> EXERCISE REQUIREMENTS:
Would you output the listing exactly, with every image omitted?

• • • • • • •

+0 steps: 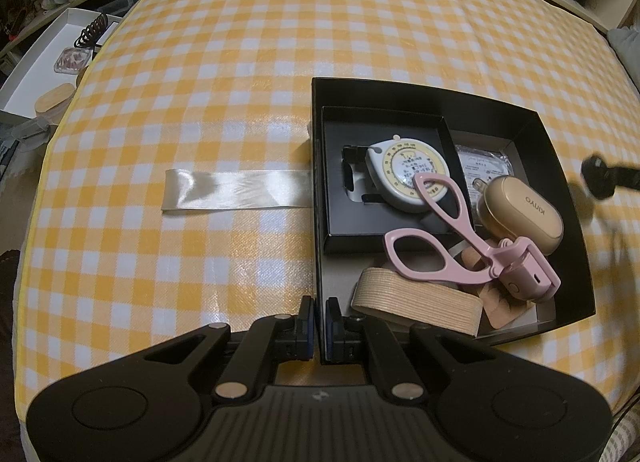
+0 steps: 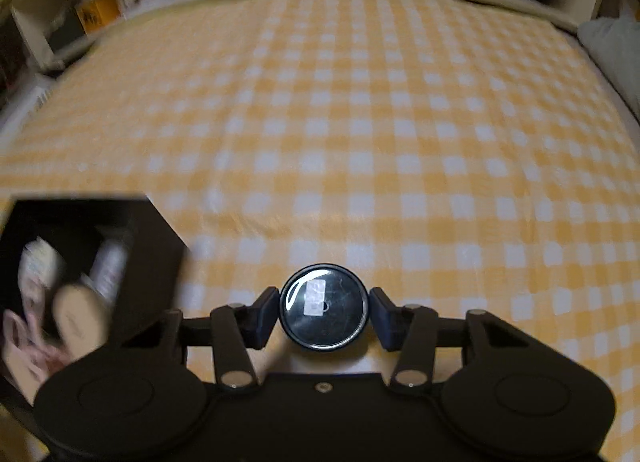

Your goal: Organize rigid objects

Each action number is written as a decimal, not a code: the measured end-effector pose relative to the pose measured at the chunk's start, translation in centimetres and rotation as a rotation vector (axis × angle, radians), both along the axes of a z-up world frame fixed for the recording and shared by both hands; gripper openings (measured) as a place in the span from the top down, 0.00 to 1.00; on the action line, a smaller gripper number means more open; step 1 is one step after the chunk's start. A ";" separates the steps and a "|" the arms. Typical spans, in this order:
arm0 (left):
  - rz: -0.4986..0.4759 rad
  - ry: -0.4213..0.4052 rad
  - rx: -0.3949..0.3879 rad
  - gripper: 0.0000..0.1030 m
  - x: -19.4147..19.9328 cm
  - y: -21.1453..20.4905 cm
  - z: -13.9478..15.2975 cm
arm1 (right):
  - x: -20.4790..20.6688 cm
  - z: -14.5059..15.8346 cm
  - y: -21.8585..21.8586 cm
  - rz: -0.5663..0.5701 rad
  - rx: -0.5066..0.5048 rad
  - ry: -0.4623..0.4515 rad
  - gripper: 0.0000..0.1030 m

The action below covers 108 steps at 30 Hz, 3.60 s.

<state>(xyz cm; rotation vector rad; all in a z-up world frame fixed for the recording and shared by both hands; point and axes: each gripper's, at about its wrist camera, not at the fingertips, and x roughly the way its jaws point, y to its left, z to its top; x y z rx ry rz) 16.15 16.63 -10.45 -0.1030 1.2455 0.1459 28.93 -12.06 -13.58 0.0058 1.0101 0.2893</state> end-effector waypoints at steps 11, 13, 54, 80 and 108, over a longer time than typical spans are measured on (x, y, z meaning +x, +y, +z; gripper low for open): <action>0.000 0.000 0.000 0.93 0.0 0.0 0.0 | -1.2 4.8 4.6 0.178 0.170 -0.094 0.52; -0.001 0.000 0.002 0.93 0.0 0.0 0.0 | -1.2 4.9 5.9 0.214 0.165 -0.096 0.52; -0.001 0.002 0.003 0.93 0.1 0.0 -0.3 | -2.8 3.9 10.5 0.303 0.057 -0.041 0.30; 0.061 -0.320 0.021 0.27 -6.2 -1.2 8.7 | -10.4 11.1 4.6 0.232 0.048 -0.210 0.05; 0.151 -0.593 0.098 0.00 -19.3 -8.4 13.1 | -24.0 13.4 -1.6 0.142 0.037 -0.376 0.00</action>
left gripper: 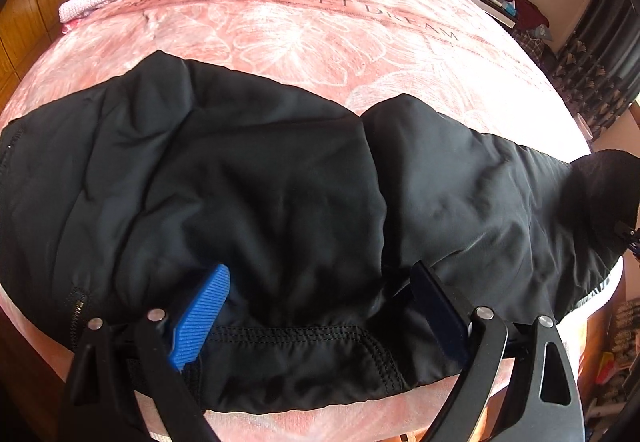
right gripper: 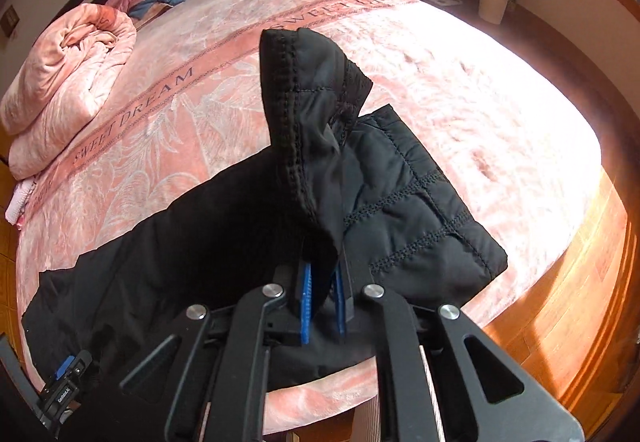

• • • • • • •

> SOLUTION FOR THIS EXERCISE:
+0 steps: 
+0 steps: 

Your goal: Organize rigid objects

Each action number is written as a decimal, not a code: the measured end-effector pose relative to the pose measured at the chunk's start, translation in centimetres and rotation as a rotation vector (axis × angle, radians), both along the axes of a z-up world frame fixed for the recording and shared by both hands; gripper openings (measured) as a place in the span from the top down, 0.00 to 1.00; on the action line, a smaller gripper number means more open; step 1 is one step after the chunk's start. A ";" separates the steps and a "|" the arms. Typical spans, in this order:
arm0 (left):
  - rz: -0.4986..0.4759 rad
  - ry: -0.4213..0.4052 rad
  - rx: -0.3949..0.3879 rad
  - gripper: 0.0000..0.1030 m
  - x: -19.4147..19.9328 cm
  - y: -21.1453..20.4905 cm
  - z: -13.9478..15.2975 cm
arm1 (right):
  - x: -20.4790..20.6688 cm
  - z: -14.5059..15.8346 cm
  - y: -21.8585..21.8586 cm
  - rz: -0.5663..0.5701 rad
  - rx: -0.5066..0.5048 rad
  - ry: -0.4623..0.4515 rad
  - gripper: 0.0000..0.1030 m

The action below covers 108 steps at 30 Hz, 3.60 s.

<state>(xyz cm; rotation vector rad; all in a z-up world frame fixed for the recording and shared by both hands; point and axes: each gripper's, at about its wrist camera, not at the fingertips, and x roughly the way its jaws point, y to its left, z to its top; x y z rx ry rz) 16.15 16.63 -10.45 -0.1030 1.2455 0.1459 28.93 -12.06 -13.58 0.0058 1.0101 0.2893</state> end-effector waypoints at steps 11, 13, 54, 80 and 108, over a longer time than typical spans are measured on (x, y, z meaning +x, +y, +z; gripper low for open): <action>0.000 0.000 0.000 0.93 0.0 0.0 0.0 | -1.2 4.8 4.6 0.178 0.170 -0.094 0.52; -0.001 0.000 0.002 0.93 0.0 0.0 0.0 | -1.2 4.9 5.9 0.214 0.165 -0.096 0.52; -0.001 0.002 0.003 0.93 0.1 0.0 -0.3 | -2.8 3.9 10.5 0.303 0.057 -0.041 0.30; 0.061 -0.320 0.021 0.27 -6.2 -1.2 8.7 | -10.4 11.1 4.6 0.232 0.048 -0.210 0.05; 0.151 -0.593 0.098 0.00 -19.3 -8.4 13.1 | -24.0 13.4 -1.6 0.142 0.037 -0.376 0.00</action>
left gripper: 
right gripper: 

Work on this exercise has been finished.